KUALA LUMPUR: Seven immediate recommendations on the reform of key institutions in the country have been handed in by the Institutional Reform Committee (IRC) to the Council of Eminent Persons (CEP).
IRC committee member Datuk Ambiga Sreenevasan said among the institutions were the Malaysian Anti-Corruption Commission (MACC), Royal Malaysia Police and Attorney General’s Chambers.
She did not disclose the recommendations but said their main objective was for the institutions to achieve zero corruption and serve the needs of the people with integrity.
“The biggest issue is corruption, without a doubt, and also appointing the right people to these institutions.
“That is our priority,” she told reporters after a meeting with the CEP at Ilham Tower here yesterday.
“As for the Royal Malaysia Police, we are looking at the IPCMC (Independent Police Complaints and Misconduct Commission) as a possible substitute to the EAIC (Enforcement Agency Integrity Commission) or revamp the EAIC.
“We are looking at both possibilities.”
On Sunday, Home Minister Tan Sri Muhyiddin Yassin said the police force and the Immigration Department would be revamped as the two departments received the highest number of complaints from the public and they should be resolved urgently.

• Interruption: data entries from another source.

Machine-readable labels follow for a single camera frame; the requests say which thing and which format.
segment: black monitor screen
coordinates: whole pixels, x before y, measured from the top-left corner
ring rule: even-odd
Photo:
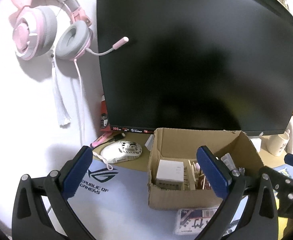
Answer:
[[[99,52],[130,40],[100,57],[110,124],[284,132],[293,112],[293,24],[267,6],[98,0],[97,20]]]

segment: computer mouse
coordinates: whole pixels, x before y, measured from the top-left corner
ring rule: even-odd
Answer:
[[[101,156],[108,163],[130,161],[138,158],[142,153],[142,147],[131,141],[118,141],[112,143],[101,151]]]

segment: beige cup
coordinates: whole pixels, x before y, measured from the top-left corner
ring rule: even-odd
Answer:
[[[266,147],[274,156],[280,156],[288,144],[290,139],[290,130],[286,130],[283,134],[271,135],[266,143]]]

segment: pink highlighter
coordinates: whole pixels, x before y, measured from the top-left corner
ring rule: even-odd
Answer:
[[[97,147],[101,143],[105,142],[111,134],[112,134],[111,131],[110,132],[105,132],[98,139],[96,139],[93,143],[90,144],[90,148],[94,149],[95,147]]]

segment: screw
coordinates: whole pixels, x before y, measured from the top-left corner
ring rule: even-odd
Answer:
[[[240,174],[241,174],[241,173],[240,173],[238,170],[233,170],[233,171],[232,171],[232,175],[235,176],[235,177],[239,177]]]
[[[28,177],[29,177],[29,176],[28,176],[27,174],[24,174],[24,175],[21,177],[21,179],[22,179],[22,180],[27,180]]]
[[[50,176],[51,176],[51,177],[55,177],[55,176],[57,176],[58,174],[59,174],[59,172],[56,171],[56,170],[50,172]]]
[[[262,174],[262,178],[265,179],[265,180],[268,180],[269,179],[269,175],[267,175],[266,173],[263,173]]]

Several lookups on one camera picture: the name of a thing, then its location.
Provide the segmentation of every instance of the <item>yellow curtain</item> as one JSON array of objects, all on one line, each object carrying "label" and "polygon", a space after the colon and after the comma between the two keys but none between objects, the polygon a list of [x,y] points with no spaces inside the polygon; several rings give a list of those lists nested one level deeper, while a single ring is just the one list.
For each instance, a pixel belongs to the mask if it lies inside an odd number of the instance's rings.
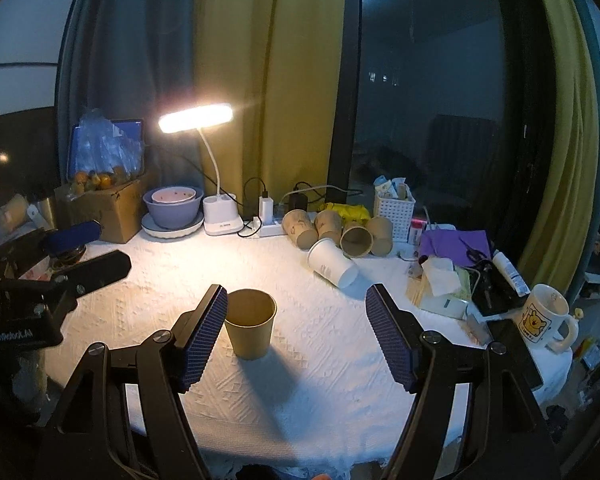
[{"label": "yellow curtain", "polygon": [[598,164],[593,69],[573,0],[543,0],[556,69],[554,149],[542,203],[519,261],[528,282],[563,293],[574,275],[591,218]]},{"label": "yellow curtain", "polygon": [[[196,0],[194,7],[198,101],[234,106],[234,121],[208,132],[222,187],[241,200],[243,183],[260,176],[278,199],[299,180],[324,184],[344,0]],[[248,195],[253,201],[251,187]]]}]

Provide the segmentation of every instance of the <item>blue curtain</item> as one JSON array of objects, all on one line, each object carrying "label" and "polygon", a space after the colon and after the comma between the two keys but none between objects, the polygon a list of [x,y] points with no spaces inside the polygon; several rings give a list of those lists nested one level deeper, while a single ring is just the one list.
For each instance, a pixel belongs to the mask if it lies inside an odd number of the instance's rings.
[{"label": "blue curtain", "polygon": [[62,177],[70,133],[82,113],[100,108],[111,120],[143,119],[149,164],[163,184],[202,186],[198,141],[165,136],[162,113],[190,104],[193,91],[194,0],[74,0],[67,17],[56,80],[58,155]]},{"label": "blue curtain", "polygon": [[582,283],[584,283],[584,273],[589,265],[589,260],[593,252],[593,244],[595,241],[596,234],[600,228],[600,46],[598,44],[598,37],[596,35],[596,29],[591,19],[589,7],[587,7],[586,0],[573,0],[578,14],[580,15],[580,21],[582,22],[582,28],[584,35],[587,40],[587,46],[589,47],[589,55],[591,57],[591,65],[593,67],[593,75],[596,81],[596,95],[598,98],[598,168],[596,173],[596,183],[593,195],[593,210],[591,213],[591,221],[589,223],[589,230],[587,231],[587,238],[584,243],[584,249],[582,256],[576,268],[576,273],[571,280],[571,285],[567,290],[566,299],[569,303],[573,303],[575,300]]}]

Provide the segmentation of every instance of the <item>plate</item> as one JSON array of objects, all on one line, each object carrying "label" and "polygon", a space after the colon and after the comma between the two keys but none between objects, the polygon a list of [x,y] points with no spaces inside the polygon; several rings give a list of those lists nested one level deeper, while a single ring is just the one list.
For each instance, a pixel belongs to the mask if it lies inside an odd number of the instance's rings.
[{"label": "plate", "polygon": [[205,218],[202,214],[202,211],[199,211],[193,222],[191,222],[189,225],[186,225],[180,229],[165,229],[164,227],[160,227],[157,223],[155,223],[154,219],[151,218],[151,215],[147,213],[142,217],[142,229],[145,233],[154,238],[182,238],[183,236],[190,235],[191,233],[194,233],[200,229],[204,219]]}]

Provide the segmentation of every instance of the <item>yellow bag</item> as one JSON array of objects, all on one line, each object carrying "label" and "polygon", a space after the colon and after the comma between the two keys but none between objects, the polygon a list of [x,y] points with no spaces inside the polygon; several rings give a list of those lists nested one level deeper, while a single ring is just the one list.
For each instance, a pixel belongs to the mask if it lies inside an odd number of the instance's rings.
[{"label": "yellow bag", "polygon": [[334,210],[342,217],[342,221],[345,224],[353,221],[364,225],[368,220],[371,220],[371,215],[369,214],[368,209],[363,205],[334,204],[332,202],[327,202],[321,206],[320,211],[325,209]]}]

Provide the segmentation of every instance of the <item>textured tablecloth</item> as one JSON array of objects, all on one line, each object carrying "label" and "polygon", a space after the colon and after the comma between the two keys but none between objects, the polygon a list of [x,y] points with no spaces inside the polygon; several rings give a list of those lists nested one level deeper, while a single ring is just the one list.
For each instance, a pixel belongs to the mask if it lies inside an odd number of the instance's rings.
[{"label": "textured tablecloth", "polygon": [[[364,297],[372,283],[384,283],[425,330],[475,346],[464,323],[411,305],[409,264],[397,257],[357,259],[359,277],[338,290],[308,269],[306,253],[286,237],[209,237],[200,230],[156,240],[141,232],[124,246],[91,244],[87,258],[114,248],[131,257],[128,278],[82,298],[64,322],[64,342],[46,351],[47,373],[61,384],[90,343],[138,344],[195,308],[212,283],[229,292],[258,288],[278,304],[267,356],[237,359],[223,328],[202,380],[182,396],[196,441],[218,476],[262,463],[346,478],[355,463],[390,457],[413,396],[394,383],[366,319]],[[535,395],[543,402],[563,386],[571,353],[545,349],[534,357],[544,379]],[[467,391],[466,384],[456,387],[448,442],[462,433]],[[128,386],[128,403],[132,425],[143,430],[135,386]]]}]

Another committee member, Datuk Mah Weng Kwai, said the recommendations were geared towards the structure and appointments of those leading key institutions.
He said the proposed reforms also touched on the powers of the Prime Minister’s Office with regard to key appointments.
Mah, who is also Human Rights Commission of Malaysia (Suhakam) commissioner, said the IRC recommendations would also include a mechanism for parliamentary select committees to appoint key figures to these institutions.
The institutions are the Parliament, Judiciary, police, Attorney General’s Chambers, Auditor-General’s Department, Election Commission, MACC and Malaysian Communications and Multimedia Commission.
Mah said the recommendations would be considered by the CEP with the Government deciding on their implementation.
Set up on May 15, the IRC’s final report comes after over a month of hearings covering over 1,000 proposals from the public, non-governmental bodies and civil societies.
The IRC is chaired by retired Court of Appeal judge Datuk K.C. Vohrah and other members include National Patriots Association president Brig-Jen (Rtd) Datuk Mohamed Arshad Raji and Tunku Abdul Rahman Professor of Law at Universiti Malaya Emeritus Prof Datuk Dr Shad Saleem Faruqi.